Lines with the word "span" are the answer; copy each of them from the data below.
++++ Material provided
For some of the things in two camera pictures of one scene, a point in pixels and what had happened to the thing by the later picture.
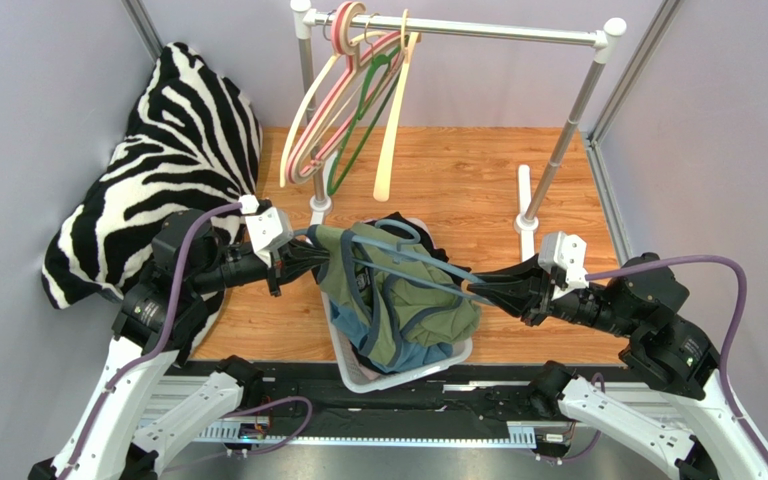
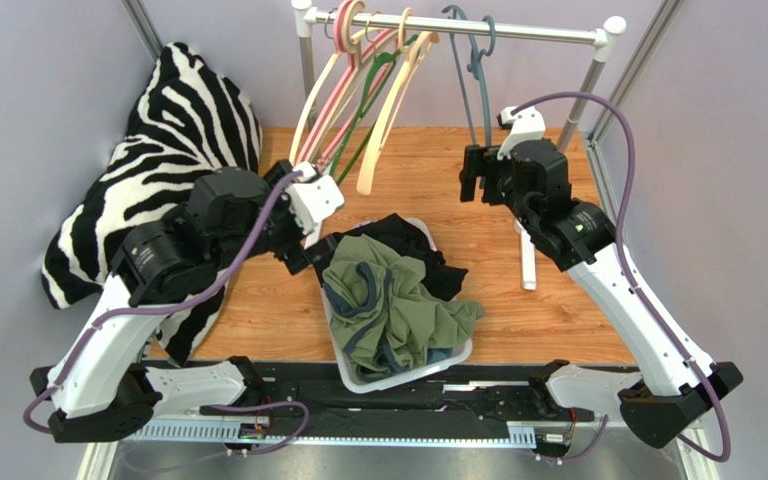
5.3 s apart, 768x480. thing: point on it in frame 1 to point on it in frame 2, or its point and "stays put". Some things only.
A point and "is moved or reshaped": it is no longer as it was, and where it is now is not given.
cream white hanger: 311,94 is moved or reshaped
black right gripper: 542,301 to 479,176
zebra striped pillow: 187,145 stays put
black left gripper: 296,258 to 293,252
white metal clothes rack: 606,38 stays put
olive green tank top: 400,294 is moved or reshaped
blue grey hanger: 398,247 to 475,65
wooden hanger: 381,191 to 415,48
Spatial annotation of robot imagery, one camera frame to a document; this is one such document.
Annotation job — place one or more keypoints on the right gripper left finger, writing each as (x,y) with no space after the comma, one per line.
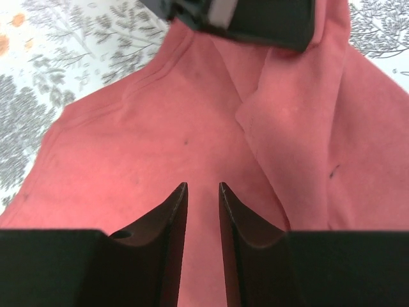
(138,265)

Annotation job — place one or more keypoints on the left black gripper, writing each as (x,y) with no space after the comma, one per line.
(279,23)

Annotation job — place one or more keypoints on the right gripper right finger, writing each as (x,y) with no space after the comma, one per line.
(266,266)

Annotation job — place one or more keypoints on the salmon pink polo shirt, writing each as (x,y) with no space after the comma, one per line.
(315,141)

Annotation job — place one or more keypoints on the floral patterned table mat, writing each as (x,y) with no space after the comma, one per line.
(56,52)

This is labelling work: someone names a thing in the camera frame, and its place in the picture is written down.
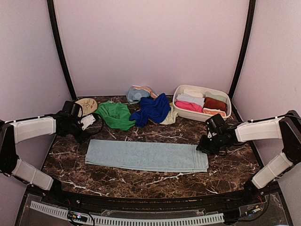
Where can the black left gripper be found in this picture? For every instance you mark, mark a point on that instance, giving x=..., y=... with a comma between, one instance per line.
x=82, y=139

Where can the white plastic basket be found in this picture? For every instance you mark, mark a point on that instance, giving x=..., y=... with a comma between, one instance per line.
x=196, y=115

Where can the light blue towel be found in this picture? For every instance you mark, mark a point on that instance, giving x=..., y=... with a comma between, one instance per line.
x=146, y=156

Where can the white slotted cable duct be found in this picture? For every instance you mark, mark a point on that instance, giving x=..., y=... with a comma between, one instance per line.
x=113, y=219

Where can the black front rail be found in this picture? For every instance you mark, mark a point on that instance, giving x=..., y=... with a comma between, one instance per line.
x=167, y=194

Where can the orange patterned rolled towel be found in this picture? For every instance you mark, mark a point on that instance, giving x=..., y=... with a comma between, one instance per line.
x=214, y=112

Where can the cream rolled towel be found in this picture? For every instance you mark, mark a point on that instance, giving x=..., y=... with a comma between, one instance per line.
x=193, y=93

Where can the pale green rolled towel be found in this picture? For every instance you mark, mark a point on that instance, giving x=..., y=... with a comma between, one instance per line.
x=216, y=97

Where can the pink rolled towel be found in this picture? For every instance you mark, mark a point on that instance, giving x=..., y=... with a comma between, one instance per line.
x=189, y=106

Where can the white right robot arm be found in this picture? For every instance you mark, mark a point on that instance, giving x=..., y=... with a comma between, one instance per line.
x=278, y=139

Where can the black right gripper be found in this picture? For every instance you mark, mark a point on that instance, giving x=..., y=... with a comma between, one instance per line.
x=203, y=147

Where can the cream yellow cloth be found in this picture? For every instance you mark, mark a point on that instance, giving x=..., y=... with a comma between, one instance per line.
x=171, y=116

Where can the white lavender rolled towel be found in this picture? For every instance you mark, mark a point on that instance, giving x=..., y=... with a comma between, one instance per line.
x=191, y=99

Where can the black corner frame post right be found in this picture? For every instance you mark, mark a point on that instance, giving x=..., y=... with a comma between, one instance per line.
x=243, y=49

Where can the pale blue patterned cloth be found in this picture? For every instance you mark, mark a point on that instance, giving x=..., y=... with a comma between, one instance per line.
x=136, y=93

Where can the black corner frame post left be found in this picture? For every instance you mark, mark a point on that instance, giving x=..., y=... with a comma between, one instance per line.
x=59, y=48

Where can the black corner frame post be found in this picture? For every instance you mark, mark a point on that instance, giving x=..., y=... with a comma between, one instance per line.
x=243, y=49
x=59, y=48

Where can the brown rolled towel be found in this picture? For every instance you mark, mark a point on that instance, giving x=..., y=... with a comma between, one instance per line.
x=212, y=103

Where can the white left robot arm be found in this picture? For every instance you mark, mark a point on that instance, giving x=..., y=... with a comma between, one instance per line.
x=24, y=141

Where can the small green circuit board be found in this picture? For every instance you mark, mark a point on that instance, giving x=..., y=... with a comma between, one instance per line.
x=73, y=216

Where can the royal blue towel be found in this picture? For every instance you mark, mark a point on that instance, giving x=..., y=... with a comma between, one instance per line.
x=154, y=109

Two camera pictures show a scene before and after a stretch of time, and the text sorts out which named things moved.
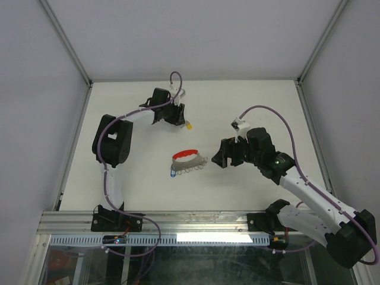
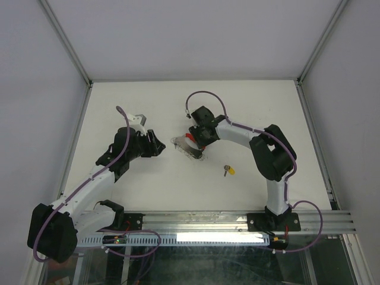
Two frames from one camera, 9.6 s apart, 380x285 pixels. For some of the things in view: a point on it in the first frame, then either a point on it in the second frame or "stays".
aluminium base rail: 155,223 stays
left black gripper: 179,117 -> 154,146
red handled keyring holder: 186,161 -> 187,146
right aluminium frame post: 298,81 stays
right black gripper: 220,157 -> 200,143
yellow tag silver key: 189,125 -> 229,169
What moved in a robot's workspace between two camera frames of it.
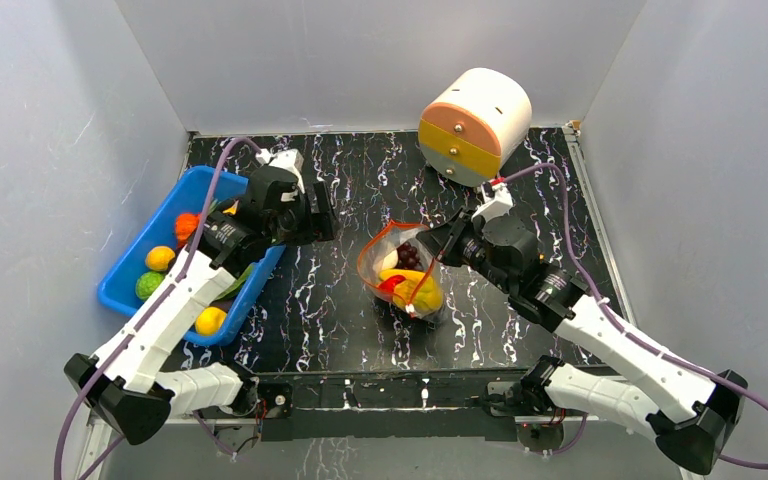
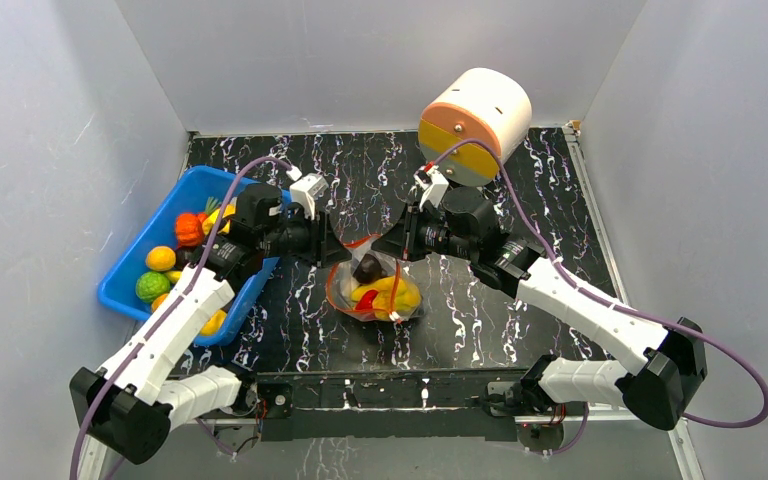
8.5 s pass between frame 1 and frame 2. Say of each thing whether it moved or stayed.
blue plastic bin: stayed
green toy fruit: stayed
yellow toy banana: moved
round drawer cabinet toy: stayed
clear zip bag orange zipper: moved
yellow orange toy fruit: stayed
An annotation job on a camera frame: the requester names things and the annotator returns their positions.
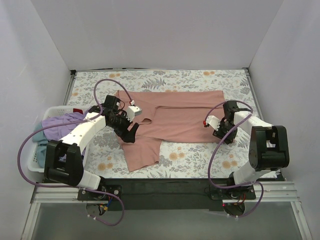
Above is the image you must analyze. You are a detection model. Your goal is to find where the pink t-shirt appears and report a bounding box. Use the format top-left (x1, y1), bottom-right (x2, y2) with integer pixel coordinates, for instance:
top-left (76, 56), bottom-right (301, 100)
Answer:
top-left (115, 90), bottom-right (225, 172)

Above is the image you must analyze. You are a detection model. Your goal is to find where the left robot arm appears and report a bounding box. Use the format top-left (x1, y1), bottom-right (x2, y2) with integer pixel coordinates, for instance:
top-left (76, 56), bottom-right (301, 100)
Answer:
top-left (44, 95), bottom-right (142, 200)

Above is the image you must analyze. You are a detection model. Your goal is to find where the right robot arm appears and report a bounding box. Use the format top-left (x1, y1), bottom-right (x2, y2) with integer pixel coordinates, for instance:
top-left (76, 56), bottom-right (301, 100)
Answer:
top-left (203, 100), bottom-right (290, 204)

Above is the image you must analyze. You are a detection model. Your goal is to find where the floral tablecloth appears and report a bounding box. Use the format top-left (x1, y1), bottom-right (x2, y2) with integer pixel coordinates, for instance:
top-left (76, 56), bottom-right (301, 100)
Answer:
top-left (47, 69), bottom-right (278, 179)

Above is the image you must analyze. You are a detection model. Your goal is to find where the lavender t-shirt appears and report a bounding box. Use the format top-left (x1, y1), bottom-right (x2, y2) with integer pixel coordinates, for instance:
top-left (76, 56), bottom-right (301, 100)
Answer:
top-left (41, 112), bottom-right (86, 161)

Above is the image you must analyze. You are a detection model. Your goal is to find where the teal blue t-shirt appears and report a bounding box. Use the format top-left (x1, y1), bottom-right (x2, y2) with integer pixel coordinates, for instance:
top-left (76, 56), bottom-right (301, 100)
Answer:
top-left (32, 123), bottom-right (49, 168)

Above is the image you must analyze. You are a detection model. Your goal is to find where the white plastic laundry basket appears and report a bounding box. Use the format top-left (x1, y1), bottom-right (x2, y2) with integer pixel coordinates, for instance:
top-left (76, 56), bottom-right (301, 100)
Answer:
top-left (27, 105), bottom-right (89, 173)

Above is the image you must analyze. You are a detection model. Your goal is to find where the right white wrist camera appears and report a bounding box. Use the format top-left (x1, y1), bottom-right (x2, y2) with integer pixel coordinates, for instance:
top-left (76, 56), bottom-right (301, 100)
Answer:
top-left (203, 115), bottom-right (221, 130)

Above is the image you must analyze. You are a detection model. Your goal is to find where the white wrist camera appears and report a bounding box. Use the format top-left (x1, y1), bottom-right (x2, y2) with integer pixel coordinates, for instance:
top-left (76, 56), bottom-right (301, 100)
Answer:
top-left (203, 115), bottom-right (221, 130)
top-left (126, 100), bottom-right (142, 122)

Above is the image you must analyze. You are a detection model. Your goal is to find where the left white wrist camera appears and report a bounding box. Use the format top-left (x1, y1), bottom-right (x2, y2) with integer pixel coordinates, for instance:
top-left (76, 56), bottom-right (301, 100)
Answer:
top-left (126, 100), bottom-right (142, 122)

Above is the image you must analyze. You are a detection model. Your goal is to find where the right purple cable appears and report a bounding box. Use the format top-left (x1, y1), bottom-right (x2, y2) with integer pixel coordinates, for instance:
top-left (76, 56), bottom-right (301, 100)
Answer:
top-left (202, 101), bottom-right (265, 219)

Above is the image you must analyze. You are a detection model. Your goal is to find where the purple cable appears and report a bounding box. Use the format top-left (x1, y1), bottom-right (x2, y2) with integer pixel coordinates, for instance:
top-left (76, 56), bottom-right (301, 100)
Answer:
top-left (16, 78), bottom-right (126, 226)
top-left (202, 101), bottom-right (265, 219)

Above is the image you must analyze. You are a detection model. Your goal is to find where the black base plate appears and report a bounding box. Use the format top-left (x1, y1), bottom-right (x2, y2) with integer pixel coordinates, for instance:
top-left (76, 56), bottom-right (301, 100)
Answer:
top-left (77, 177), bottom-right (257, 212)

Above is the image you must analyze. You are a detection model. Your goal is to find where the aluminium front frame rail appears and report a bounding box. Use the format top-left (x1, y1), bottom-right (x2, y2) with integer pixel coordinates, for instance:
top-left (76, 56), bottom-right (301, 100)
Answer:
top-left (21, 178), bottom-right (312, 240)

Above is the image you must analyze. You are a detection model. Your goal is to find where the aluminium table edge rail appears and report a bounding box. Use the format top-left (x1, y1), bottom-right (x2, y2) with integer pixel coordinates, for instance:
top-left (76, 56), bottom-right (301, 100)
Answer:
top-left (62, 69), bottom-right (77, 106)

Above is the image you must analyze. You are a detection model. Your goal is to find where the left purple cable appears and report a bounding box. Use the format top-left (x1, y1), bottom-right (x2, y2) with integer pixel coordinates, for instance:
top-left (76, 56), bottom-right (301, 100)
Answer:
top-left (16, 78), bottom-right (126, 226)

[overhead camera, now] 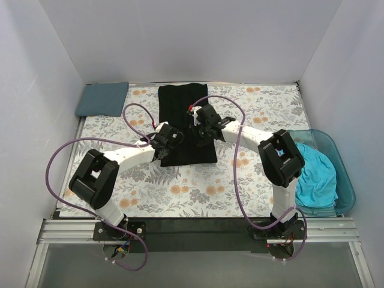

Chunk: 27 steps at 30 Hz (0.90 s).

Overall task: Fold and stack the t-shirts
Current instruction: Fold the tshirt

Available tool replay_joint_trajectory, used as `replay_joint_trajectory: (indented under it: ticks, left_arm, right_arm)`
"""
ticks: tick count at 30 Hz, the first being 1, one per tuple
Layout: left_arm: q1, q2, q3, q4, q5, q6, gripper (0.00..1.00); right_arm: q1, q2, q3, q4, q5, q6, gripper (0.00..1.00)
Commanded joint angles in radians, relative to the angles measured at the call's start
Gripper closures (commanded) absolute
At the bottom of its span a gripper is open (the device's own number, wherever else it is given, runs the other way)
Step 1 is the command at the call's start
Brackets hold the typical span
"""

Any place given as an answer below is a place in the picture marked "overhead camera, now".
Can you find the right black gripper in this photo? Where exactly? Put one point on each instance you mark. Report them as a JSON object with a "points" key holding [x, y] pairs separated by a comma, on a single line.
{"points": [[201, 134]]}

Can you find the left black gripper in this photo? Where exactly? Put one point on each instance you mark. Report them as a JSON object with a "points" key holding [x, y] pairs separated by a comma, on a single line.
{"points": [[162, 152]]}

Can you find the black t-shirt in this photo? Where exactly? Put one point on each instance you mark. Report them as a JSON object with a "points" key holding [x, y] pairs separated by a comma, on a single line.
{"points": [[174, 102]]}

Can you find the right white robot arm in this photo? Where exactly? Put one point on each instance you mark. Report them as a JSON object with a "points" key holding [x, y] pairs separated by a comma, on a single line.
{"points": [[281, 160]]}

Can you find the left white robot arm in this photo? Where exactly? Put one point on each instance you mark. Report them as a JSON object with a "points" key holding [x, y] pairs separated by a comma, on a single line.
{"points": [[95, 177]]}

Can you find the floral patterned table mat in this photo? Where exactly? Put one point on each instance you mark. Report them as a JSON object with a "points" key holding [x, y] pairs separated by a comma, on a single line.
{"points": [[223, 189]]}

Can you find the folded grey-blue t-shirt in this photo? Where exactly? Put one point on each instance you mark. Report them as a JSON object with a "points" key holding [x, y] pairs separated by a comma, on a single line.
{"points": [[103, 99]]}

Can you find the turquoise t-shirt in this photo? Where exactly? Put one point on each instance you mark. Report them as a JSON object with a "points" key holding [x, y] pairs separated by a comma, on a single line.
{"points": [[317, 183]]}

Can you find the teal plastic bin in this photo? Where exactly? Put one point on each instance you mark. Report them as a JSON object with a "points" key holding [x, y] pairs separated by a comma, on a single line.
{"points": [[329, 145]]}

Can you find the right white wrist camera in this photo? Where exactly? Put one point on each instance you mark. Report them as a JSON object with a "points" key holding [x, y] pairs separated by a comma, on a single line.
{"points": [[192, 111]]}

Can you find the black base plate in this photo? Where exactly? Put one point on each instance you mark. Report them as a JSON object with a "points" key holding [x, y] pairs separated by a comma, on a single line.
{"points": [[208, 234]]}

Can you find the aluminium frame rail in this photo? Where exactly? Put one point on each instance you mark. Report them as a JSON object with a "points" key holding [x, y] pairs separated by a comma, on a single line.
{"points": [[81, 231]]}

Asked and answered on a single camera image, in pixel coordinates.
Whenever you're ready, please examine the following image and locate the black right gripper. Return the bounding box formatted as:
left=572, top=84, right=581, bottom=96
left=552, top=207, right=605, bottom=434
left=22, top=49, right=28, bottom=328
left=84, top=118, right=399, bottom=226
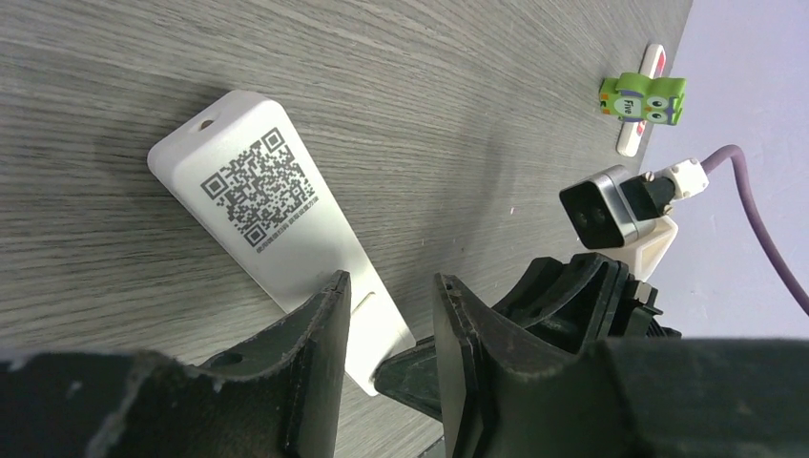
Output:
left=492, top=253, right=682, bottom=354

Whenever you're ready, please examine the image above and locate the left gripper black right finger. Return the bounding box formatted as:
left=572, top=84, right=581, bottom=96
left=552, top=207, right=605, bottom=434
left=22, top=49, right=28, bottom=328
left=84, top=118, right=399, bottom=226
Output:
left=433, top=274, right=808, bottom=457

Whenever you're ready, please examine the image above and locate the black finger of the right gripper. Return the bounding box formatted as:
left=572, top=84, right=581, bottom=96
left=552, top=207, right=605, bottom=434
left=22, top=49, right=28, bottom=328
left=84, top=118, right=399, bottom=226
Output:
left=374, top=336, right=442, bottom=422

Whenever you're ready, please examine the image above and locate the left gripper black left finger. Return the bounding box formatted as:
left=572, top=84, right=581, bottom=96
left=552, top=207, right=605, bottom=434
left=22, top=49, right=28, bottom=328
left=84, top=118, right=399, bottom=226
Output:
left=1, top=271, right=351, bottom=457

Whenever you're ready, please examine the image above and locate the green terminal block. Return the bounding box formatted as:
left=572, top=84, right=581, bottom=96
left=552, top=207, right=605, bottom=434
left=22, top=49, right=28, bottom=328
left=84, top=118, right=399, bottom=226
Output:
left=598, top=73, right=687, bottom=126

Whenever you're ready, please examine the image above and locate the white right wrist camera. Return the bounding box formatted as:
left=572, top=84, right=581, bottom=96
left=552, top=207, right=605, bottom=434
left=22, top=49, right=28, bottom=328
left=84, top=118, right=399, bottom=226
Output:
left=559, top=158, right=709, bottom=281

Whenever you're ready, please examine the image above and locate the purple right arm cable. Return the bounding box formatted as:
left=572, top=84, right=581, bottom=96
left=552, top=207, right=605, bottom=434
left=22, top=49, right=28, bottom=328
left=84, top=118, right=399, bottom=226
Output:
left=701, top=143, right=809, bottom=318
++++++++
▶ Reply:
At the bottom of its span a gripper is open (the device's own number, wherever else it is given, runs the other way)
Brackets hold the typical span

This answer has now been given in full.